To this already existing (‘cheap’) reproduction of a winter landscape Duchamp added two small dabs of paint on the horizon, slightly off-centred in between the trees: red on the left and yellow and/or green on the right.4 As Duchamp himself notes on several occasions, the two colours make reference to a traditional image of pharmacies, which in France often displayed bottles of coloured water, red and green characteristically, in their windows.5 Hence his title, Pharmacy, which he writes in the lower right-hand corner of the print followed by his full name (Marcel Duchamp), with the year of the work just below. This textual material and the two dots are the only elements separating this object from the multitude of identical images of the winter landscape produced in this batch of reproductions.
While it is typical to focus attention on the differences that distinguish Duchamp’s ‘art’ object from the original object used, I want to first discuss the similarities in these two states. At the base both are produced as part of a series of practically indistinguishable objects that are, for all intents and purposes, interchangeable. The facts that Duchamp would re-reproduce Pharmacy in two additional versions, for his Boîte-en-valise (1935–1941) and for the 1945 deluxe edition of View magazine, and that these re-reproductions have been at times treated in the Duchampian literature as if they were the original 1914 version point to the extent of this interchangeability (on an historical scale) – the hallmark of a ready-made mode of artistic production.
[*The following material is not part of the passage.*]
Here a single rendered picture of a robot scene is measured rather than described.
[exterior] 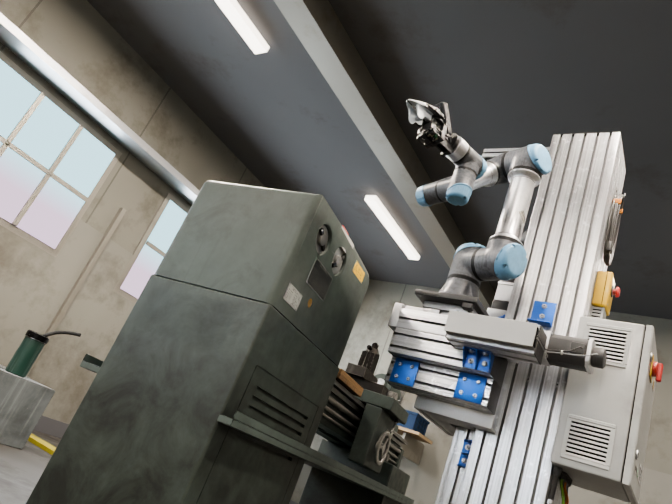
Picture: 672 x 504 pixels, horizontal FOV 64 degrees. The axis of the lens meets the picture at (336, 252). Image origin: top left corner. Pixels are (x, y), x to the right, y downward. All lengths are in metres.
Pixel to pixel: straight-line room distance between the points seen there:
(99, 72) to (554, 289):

The point is that if Duchamp bought a copy of the winter landscape in two separate art supply stores, even in different cities or countries, both versions of the object would provide the same experience, quite literally allowing him to remake his readymade with, similarly, little to no difference from a previous version.
Like the mass-produced objects that constitute the bulk of them, the readymades are for the most part equally (in potential) reproducible. If Duchamp’s sisters threw one of his readymades in the trash, Bottle Rack (1914) for instance, he could go to a store or send someone else in his place, purchase another bottle drying rac...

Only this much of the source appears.